While not as new and shiny as the tech industry, mining provides the perfect analogy for a multi-generational industry reinvesting capital. Mark O’Dea, chair and founder of Oxygen Capital, started Fronteer Gold from scratch in 2001 as a PhD geologist who “knew nothing about the business of running a public company” and didn’t even own a proper suit. Fronteer Gold was later sold to Newmont Mining (NYSE:NEM) for $2.3 billion in 2011, and O’Dea has gone on to reinvest both his time and money into a series of successful start-ups, including True Gold, which was sold to Endeavour Mining Corp. (TSX:EDV) in 2016 for $240 million after it built the Karma gold mine in West Africa.

O’Dea outlines an investment renaissance for junior mining startups. Intermediate and senior mining companies that have starved their exploration budgets for years are now facing dwindling reserves. Mature mining companies are now taking toeholds in a whole basket of junior explorers to get a position in the next wave of mergers and acquisitions, O’Dea said.

“Selective money is flowing into discoveries again and these investors are backing new things. You’ve got a brand new idea or a brand new project that’s never been drilled or been in a public company, you can finance it,” said O’Dea.
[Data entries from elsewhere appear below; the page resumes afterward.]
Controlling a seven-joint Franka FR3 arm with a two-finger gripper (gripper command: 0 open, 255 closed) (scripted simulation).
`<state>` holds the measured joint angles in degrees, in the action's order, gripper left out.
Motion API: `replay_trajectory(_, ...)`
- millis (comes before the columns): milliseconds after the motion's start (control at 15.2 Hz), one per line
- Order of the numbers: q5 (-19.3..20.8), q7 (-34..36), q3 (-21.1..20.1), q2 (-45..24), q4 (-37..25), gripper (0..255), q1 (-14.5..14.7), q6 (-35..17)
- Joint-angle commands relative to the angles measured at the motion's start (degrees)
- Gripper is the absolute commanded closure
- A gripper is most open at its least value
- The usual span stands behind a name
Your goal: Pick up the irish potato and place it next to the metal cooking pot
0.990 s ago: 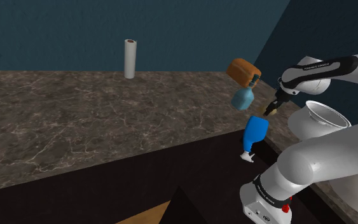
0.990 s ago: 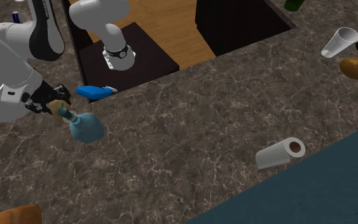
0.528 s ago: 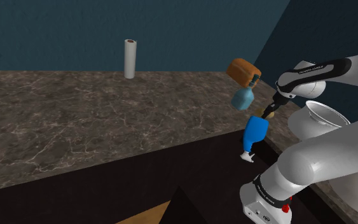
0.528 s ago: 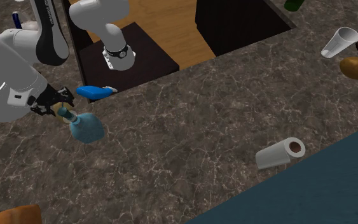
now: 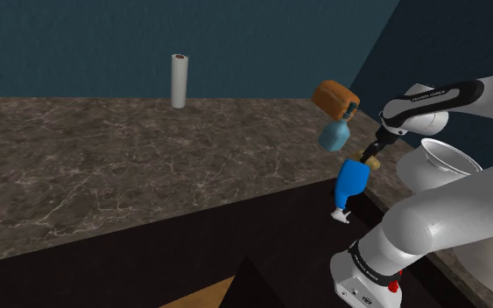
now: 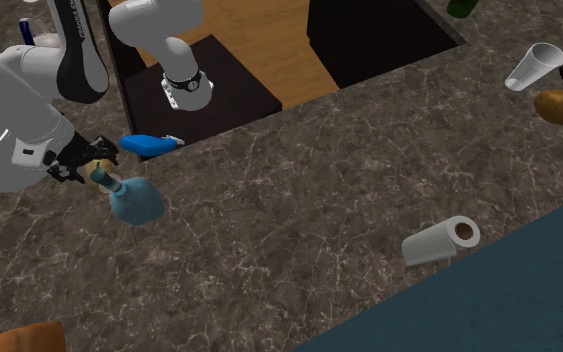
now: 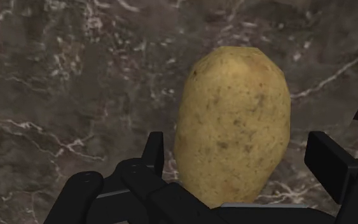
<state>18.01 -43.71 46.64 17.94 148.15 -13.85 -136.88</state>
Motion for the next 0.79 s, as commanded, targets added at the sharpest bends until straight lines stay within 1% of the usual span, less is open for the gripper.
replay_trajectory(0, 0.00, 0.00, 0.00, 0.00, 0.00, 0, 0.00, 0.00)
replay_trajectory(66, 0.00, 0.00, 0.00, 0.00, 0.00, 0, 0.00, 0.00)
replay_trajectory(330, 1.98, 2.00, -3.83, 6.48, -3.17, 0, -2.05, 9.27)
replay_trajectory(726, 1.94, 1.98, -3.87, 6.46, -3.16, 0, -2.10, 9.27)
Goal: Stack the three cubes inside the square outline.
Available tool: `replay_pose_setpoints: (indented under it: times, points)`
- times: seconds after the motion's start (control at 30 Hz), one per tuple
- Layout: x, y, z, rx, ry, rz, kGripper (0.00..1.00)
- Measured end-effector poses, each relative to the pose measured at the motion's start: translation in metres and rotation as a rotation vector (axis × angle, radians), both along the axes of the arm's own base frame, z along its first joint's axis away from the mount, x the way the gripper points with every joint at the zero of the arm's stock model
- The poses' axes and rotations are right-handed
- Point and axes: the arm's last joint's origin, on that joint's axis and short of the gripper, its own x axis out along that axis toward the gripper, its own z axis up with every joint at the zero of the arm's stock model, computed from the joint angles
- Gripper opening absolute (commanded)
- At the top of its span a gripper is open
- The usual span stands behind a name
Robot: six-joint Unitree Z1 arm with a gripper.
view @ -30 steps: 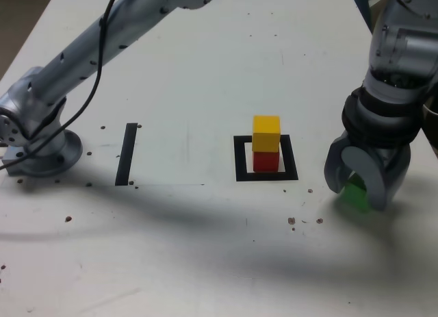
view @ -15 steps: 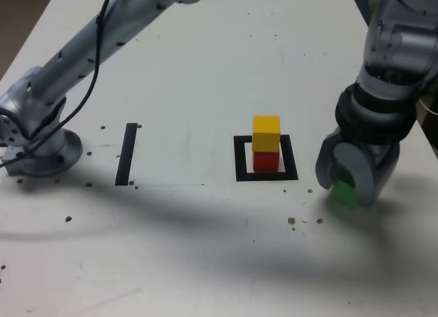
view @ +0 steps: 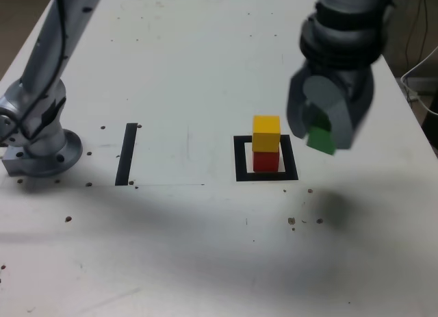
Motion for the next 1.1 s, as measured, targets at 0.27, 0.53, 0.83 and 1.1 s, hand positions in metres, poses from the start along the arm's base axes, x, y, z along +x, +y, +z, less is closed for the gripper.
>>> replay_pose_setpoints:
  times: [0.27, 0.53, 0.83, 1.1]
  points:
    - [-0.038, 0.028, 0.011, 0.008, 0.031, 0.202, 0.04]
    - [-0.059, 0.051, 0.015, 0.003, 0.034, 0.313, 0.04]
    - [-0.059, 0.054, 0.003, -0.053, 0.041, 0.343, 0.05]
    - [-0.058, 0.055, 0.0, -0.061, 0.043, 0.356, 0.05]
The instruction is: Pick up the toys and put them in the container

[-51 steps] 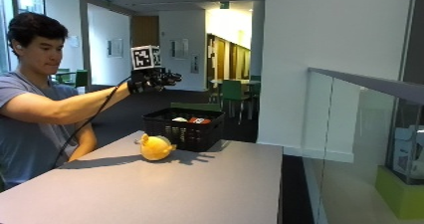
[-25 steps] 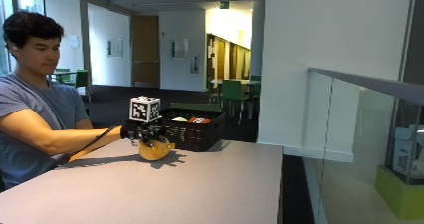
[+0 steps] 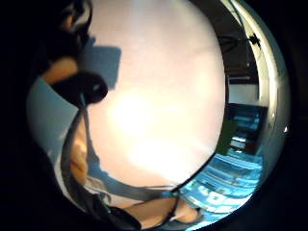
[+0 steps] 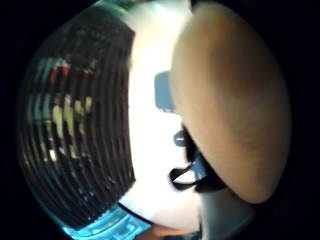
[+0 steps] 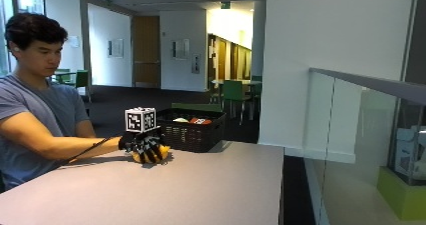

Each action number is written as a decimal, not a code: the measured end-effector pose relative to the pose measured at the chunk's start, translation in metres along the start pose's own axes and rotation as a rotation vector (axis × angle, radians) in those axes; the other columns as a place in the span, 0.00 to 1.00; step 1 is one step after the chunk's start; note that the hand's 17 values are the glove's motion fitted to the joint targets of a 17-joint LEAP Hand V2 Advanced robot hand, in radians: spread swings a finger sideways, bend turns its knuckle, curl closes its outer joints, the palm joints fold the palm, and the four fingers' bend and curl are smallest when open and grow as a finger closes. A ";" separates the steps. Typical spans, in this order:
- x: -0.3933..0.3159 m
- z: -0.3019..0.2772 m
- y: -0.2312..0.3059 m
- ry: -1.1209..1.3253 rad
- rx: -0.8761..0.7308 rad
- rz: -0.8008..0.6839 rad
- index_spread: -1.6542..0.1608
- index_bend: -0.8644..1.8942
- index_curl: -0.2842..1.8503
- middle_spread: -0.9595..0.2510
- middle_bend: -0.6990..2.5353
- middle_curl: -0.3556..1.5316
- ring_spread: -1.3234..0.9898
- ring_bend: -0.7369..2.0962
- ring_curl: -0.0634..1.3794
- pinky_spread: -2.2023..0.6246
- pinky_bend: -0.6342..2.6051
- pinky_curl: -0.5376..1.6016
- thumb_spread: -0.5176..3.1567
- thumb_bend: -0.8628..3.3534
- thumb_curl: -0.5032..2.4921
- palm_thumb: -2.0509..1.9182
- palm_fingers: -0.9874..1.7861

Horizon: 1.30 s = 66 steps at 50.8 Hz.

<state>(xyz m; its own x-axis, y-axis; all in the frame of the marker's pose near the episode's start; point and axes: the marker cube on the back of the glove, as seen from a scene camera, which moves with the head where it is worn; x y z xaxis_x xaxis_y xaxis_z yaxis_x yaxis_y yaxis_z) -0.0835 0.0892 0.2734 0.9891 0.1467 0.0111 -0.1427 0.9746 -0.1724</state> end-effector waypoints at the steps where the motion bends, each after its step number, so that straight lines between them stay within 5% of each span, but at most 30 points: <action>1: 0.000 -0.001 0.000 0.003 0.011 0.001 0.73 0.35 0.17 0.83 0.29 0.31 0.53 0.59 0.37 0.72 0.60 0.41 0.48 0.23 0.26 0.56 0.51; 15: 0.029 -0.029 -0.024 -0.090 -0.023 -0.016 0.72 0.37 0.18 0.61 0.37 0.37 0.42 0.66 0.42 0.64 0.57 0.41 0.50 0.27 0.31 0.66 0.68; 27: 0.051 -0.172 -0.062 -0.112 0.136 0.030 0.71 0.37 0.17 0.50 0.38 0.41 0.39 0.67 0.43 0.63 0.55 0.42 0.45 0.27 0.35 0.68 0.69; 45: -0.041 -0.291 -0.068 -0.112 0.261 -0.053 0.71 0.37 0.16 0.42 0.37 0.45 0.38 0.66 0.41 0.62 0.54 0.43 0.42 0.25 0.39 0.69 0.70; 54: -0.118 -0.315 -0.053 -0.131 0.295 -0.148 0.70 0.36 0.15 0.41 0.36 0.46 0.38 0.66 0.41 0.62 0.54 0.44 0.41 0.25 0.41 0.69 0.69; 59: -0.157 -0.318 -0.035 -0.157 0.310 -0.349 0.70 0.36 0.15 0.40 0.36 0.47 0.38 0.66 0.41 0.62 0.54 0.44 0.41 0.25 0.42 0.69 0.69; 66: -0.175 -0.308 -0.042 -0.174 0.277 -0.297 0.70 0.36 0.14 0.39 0.35 0.49 0.38 0.65 0.41 0.62 0.54 0.44 0.41 0.24 0.42 0.69 0.69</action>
<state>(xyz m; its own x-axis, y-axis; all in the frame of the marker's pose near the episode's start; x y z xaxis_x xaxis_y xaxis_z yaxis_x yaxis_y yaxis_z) -0.2393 -0.0294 -0.0248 0.9712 -0.1433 0.1903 0.1189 0.9838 0.1339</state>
Crosby’s Bench raised $20 million in 2016 and $23 million earlier this year in two rounds of Series B financing to fund growth, on top of its growing revenues. Beyond mature capital, what’s invaluable for Crosby is the networking, idea generation and peer support that is percolating in Vancouver’s startup ecosystem – as highlighted by the addition of Hootsuite’s former chief revenue officer, who joined Bench’s board of advisers in 2014.

“For example, leveraging Face-book [Nasdaq:FB] helped us really take off and get our foot in the door,” Crosby said. “We learned that from Steve Johnson, who was the CRO of Hootsuite at the time. He just happened to know a guy who knew me, and we had breakfast. That’s why having these ecosystems are so important because in entrepreneurship, to get this idea off the ground, there are so many different parts to get right and some don’t even have an idea of the parts that are missing. And no one person is an expert in everything.”